Exercise prompt: Return the whole listing exactly as it stands.
---+---
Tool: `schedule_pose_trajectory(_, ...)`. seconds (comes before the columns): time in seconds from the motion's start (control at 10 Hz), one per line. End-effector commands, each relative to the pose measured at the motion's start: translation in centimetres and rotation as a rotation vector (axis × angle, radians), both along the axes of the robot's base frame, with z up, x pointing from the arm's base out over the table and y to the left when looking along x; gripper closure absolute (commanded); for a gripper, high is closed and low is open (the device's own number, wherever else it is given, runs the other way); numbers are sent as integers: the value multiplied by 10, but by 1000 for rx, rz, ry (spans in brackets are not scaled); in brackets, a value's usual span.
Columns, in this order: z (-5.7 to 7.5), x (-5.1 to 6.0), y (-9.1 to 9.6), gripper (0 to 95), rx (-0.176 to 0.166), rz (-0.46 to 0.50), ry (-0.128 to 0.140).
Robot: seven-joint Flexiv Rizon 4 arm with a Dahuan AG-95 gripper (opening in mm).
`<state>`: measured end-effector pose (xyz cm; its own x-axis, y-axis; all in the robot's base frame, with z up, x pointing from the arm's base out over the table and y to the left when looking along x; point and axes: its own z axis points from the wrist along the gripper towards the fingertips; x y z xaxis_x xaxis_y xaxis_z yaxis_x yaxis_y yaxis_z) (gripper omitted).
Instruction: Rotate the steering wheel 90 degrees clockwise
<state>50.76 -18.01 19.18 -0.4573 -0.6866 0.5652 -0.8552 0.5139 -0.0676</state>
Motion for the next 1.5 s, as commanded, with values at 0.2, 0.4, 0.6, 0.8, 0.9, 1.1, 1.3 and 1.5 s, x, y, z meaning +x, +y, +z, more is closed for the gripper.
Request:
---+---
Finished task:
Tool: `schedule_pose_trajectory(_, ...)`. seconds (comes before the columns): time in seconds from the motion's start (control at 10 Hz), one per line. End-effector commands, each relative to the pose measured at the motion's start: translation in centimetres and rotation as a rotation vector (axis × angle, radians), both along the axes of the robot's base frame, with z up, x pointing from the arm's base out over the table and y to the left when looking along x; gripper closure absolute (commanded); for a gripper, high is closed and low is open (the device's own number, wherever else it is given, runs the other way); numbers are sent as integers: the value multiplied by 10, but by 1000 for rx, rz, ry (spans in brackets are not scaled); in brackets, a value's usual span.
Columns, in this order: z (-5.7 to 7.5), x (-5.1 to 6.0), y (-9.1 to 9.6), gripper (0 to 95), rx (-0.176 to 0.166), rz (-0.46 to 0.50), ry (-0.128 to 0.140).
Robot: seven-joint Flexiv Rizon 4 arm with a Dahuan AG-95 gripper (opening in mm).
`<state>`: measured end-effector pose (xyz cm; its own x-axis, y-axis; all in the robot's base frame, with z up, x pointing from the arm's base out over the table and y to the left when looking along x; point and axes: its own z axis points from the wrist along the gripper towards the fingertips; x y z xaxis_x xaxis_y xaxis_z yaxis_x yaxis_y yaxis_z) (gripper omitted).
Instruction: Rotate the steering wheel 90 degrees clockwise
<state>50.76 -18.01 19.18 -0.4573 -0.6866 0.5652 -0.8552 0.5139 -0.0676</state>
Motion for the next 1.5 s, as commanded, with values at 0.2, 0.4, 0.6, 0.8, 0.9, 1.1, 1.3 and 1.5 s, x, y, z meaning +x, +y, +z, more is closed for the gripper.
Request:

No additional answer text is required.